Manufacturers have several viable safety options. Whether a greenfield plant or retrofit, careful considerations must be given to fitting the right safety system to the application.

According to Roy Tanner, ABB systems marketing manager for 800 XA, some plants today have nothing in place when a safety system should have been installed with the control system. In fact, any SIL-level system would be better than none at all. For these manufacturers, Dr. M. Sam Mannan, director of the Mary Kay O’Connor Process Safety Center, Texas A&M, has some advice. “First, if you’re going to manufacture or use certain chemicals, then irrespective of what the law says, you have an obligation to know everything about the chemical. Second, if there is published data and literature available that can be used to make the process safer, and you’ve ignored it, this should be criminal negligence. Third, when you put a process in, it’s very important that you do a hazards analysis, and then implement the results from the analysis.”

Interpreting the Specs
Applicable specs for safety-instrumented systems (aka, shut-down systems) include IEC 61508 (primarily for the supplier community), IEC 61511 (for end users in the process industry), and the ANSI/ISA 84.01 standard, which follows the IEC 61511 standard. When end users purchase an IEC 61508-compatible system, they should select products that are certified by an independent third-party, such as TÜV or FM.

According to Ghosh, IEC 61511 is divided into three parts. Part 1 spells out framework, definitions, system, hardware and software requirements. Part 2 provides application guidelines, and Part 3 shows how to determine the required safety levels and explains the development of (???)

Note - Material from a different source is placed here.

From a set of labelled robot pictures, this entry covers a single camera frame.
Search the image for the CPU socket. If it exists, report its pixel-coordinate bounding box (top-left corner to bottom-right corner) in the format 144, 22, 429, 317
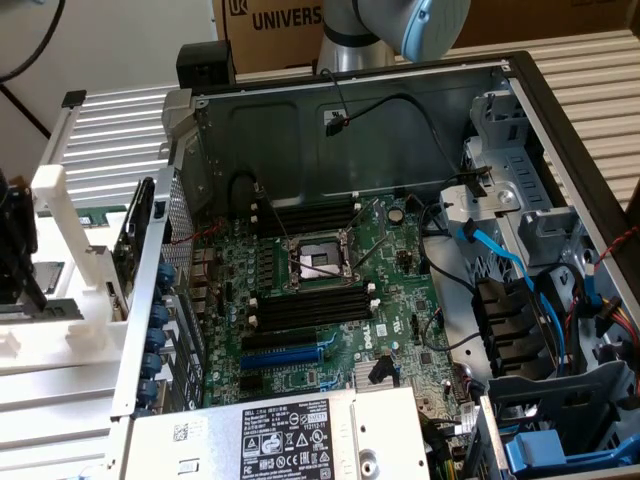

With prescriptive standards, there is no question as to what has to be done, but while the new IEC/ISA standards provide a lot of design flexibility, they don’t spell out the specifics. Manufacturers have to determine their own safety system specs based on the risks/hazards they identify in their process. Thus, manufacturers can fall into the trap of relaxing their standards and increasing their tolerable risk.

Performance-based design can have advantages for manufacturers. Says Bill Goble, principle partner at Exida, a worldwide safety consulting firm, “I’d rather have a standard that allows me to do the analysis and allows me to do what makes sense. It forces me—if I want to claim compliance—to do a detailed analysis in the jobs that I’ve done.”

The specs do call for separation between the SIS and BPCS, and this is where Goble has definite opinions. “The new ISA 84.01, which is based on IEC 61511, does not prohibit common control and safety even in one logic solver. While it’s not prohibited, it forces an engineer to meet a series of requirements,  (or hurdles,) before attempting such a design. These requirements dictate a thorough analysis of the situation, and the analysis typically shows the flaw in the thinking [of combining the systems-ed.].”